Tal vez, sea la lluvia y su indeclinable crepitar... tal vez, este frío insostenible para algunos y tan manejable para otros. Tal vez, sea esta melancolía de ventanales mojados y pies fríos... no sé...
 Algunas veces la vida te enseña que lo crees una verdad indiscutible en determinado momento de tu vida... es simplemente un pensamiento erróneo en otra etapa de la vida... que este invierno que tanto repudio en mi adultez, en mi infancia, me traía la satisfacción de acurrucarme bien calentita en mi cama. Yo pensaba que el amor era indiscutiblemente eterno... y no es así, pensaba que la mejor manera de amar, era incondicionalmente, sin egoísmos y a pesar de tener cierta coherencia, es curioso escuchar a personas que constantemente insisten en que la incondicionalidad del amor, es debilidad... se traduce en a necesidad de la persona que ama en busca de aprobación y reciprocidad... ¿curioso?... ¿Totalmente cierto?... ¿Dónde esta la equivocación?... Algunos opinan que no es necesario reflexionar sobre estos temas... el ritmo de vida no corre en concordancia con esta pérdida de tiempo innecesaria. Así dejamos de preocuparnos por los que sentimos y generamos... nos aturdimos... nos sacudimos las responsabilidades en el patio del vecino. La autoexigencia, no pasa por ser mejores personas... amar con intensidad, amar lo que tenemos y la posibilidad de mejorar con el esfuerzo diario... NO!!!... de ninguna manera... la auto exigencia pasa por ser como alguien a quien los demás admiran... por tener determinada cantidad de bienes materiales... por conservar la juventud eterna a cualquier precio, porque la experiencia de vida no cuenta... todo entra por los ojos y debe ser estéticamente agradable, aprobado por la mayoría o destacarse por original. Y yo me pregunto... ¿Qué pasa cuando los parámetros impuestos se tornan prácticamente inaccesibles?... uno deja de cotejar sus valores para sentir que no se esta a la altura de las circunstancias y todo se desdibuja, lo posible, carece de valor... alguien siempre nos recuerda los faltantes... y nos creemos que somos ESO... un postulante al título de "perfecto", que obviamente, jamás va a tener acceso.

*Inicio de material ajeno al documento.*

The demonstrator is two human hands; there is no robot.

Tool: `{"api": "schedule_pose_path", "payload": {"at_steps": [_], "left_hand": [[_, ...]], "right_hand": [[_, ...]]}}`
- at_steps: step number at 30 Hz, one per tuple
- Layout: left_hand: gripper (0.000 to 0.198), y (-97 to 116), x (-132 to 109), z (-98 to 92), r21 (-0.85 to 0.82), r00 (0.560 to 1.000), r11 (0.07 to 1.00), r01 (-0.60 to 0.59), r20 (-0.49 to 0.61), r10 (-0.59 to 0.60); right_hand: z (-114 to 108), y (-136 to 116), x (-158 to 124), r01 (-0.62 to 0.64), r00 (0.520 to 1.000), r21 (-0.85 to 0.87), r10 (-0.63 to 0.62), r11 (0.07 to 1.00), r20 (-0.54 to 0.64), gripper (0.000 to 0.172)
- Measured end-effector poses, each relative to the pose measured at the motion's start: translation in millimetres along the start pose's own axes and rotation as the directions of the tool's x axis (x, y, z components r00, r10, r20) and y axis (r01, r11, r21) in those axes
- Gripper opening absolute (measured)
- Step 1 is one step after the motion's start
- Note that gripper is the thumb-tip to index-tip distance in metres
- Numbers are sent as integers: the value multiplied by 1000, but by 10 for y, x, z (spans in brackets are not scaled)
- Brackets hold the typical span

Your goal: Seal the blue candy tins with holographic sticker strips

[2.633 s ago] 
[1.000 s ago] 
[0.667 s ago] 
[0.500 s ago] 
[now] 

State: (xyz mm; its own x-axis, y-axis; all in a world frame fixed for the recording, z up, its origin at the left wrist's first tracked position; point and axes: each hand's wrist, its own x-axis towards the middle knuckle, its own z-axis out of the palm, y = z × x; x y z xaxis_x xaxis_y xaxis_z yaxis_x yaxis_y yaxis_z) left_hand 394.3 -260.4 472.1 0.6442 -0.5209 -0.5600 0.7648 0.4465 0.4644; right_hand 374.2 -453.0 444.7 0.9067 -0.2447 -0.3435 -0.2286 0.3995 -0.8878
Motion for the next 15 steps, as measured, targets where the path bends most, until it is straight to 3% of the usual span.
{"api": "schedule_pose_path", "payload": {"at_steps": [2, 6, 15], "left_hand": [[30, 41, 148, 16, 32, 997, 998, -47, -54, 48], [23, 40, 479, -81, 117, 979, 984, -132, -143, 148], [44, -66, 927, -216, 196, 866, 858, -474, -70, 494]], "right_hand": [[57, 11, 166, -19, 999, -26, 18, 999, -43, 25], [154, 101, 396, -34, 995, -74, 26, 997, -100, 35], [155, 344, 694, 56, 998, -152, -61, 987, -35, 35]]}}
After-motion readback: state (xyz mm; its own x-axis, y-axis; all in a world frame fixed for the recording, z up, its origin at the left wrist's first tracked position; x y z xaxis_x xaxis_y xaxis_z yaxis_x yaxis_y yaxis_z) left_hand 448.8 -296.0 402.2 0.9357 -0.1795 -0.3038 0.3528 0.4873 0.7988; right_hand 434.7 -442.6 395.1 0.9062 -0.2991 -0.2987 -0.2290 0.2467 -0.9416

 Por muchas razones absolutamente necesarias e inclaudicables... me declaro en rebeldía contra esta imposición banal... después de todo, la vida no ofrece garantías, la idea de perfección depende del demandante o espectador... por lo tanto es relativa.
 Admitamos que todos sentimos la necesidad de amar, ser amados, valorados y respetados.
 Quererse, respetarse y valorarse... sin que eso implique un culto narcisista!.